- _TASK OBJECTIVE_
What lines below contain the word "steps"? Please pull each one out.

- _Data extracted from a collection_
____
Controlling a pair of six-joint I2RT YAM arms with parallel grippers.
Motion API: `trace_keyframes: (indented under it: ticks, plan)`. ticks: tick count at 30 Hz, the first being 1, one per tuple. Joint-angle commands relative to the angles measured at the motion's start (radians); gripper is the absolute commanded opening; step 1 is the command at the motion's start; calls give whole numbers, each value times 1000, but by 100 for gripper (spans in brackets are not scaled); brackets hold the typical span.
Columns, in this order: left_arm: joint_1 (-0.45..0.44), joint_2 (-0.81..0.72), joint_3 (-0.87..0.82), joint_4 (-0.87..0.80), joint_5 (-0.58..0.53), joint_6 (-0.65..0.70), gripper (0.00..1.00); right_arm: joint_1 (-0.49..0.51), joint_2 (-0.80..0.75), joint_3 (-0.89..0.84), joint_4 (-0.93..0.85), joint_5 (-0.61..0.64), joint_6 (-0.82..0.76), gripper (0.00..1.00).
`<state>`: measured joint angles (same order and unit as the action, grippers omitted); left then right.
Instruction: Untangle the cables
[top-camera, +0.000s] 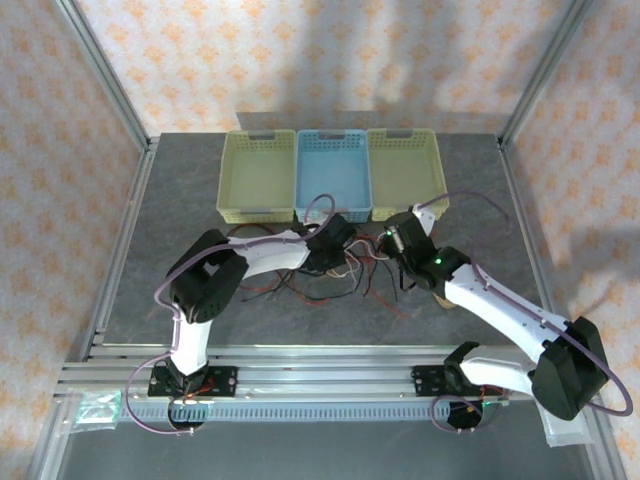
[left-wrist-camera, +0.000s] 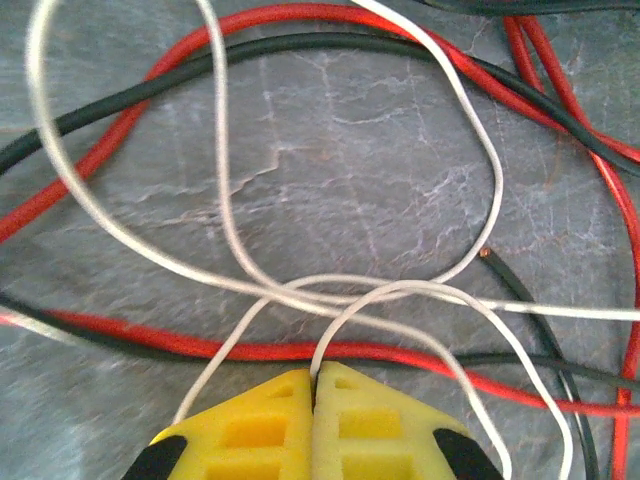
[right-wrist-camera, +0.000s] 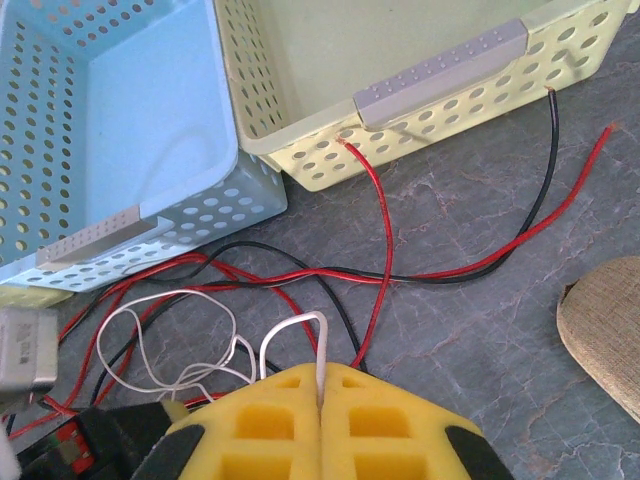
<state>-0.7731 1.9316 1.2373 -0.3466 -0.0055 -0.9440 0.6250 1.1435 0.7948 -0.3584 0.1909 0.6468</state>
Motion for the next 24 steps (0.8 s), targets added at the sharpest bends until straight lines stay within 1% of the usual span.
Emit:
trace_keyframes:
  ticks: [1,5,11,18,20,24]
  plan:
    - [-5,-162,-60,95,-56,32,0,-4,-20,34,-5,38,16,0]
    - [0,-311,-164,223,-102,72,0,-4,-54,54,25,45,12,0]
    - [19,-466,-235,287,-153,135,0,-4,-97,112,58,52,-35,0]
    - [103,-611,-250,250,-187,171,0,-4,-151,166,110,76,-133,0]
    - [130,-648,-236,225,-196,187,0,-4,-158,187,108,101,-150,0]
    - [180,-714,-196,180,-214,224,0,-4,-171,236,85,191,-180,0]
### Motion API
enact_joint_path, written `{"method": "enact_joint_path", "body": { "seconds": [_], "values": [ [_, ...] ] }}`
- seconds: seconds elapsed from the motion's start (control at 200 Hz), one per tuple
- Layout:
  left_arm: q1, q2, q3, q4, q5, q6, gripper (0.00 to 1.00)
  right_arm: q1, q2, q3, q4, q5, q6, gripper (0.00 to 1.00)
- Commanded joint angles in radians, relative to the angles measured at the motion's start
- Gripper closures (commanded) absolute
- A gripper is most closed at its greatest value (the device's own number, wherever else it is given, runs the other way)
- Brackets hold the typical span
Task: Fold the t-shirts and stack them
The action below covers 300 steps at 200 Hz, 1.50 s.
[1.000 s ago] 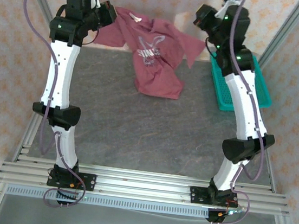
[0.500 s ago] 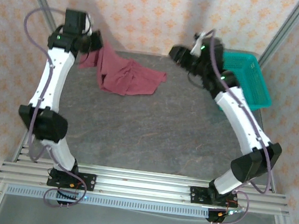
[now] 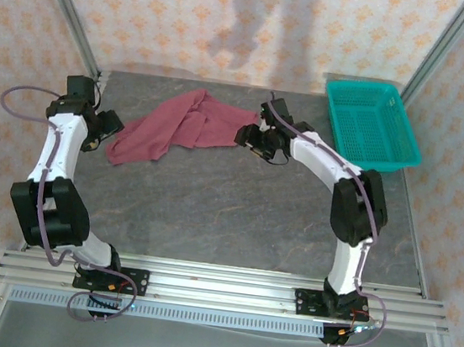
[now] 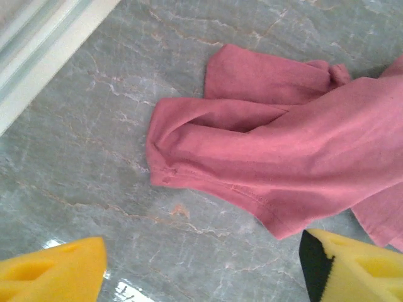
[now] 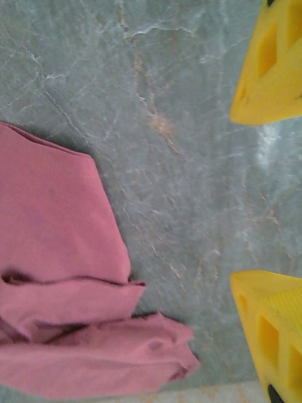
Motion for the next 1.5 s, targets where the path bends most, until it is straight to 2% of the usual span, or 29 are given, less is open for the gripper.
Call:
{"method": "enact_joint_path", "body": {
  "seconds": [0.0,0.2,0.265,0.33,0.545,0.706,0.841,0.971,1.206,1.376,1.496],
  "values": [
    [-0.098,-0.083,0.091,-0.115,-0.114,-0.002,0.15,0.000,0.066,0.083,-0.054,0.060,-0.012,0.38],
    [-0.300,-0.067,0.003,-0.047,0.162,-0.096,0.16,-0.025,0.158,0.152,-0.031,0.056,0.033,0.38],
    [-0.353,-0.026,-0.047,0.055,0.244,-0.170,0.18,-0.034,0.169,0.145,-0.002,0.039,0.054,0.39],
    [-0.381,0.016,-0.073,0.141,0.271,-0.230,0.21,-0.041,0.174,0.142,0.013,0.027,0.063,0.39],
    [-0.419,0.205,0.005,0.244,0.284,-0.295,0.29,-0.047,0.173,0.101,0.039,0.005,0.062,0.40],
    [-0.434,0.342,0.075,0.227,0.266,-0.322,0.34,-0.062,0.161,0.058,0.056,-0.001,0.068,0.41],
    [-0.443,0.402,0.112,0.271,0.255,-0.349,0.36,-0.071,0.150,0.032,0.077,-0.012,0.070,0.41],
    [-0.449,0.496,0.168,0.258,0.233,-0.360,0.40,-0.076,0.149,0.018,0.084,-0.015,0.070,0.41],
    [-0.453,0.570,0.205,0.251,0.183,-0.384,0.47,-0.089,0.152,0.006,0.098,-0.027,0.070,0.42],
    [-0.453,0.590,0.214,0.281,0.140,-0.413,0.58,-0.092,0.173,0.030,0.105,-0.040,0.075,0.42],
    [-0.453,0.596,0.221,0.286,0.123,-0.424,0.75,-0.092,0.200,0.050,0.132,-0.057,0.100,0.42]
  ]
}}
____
- _YOUR SOLUTION_
Motion for the next 24 steps (0.8 s), targets added at the sharpest bends until straight lines stay within 1% of the usual span.
The action below covers 300 steps at 200 Hz, 1.50 s.

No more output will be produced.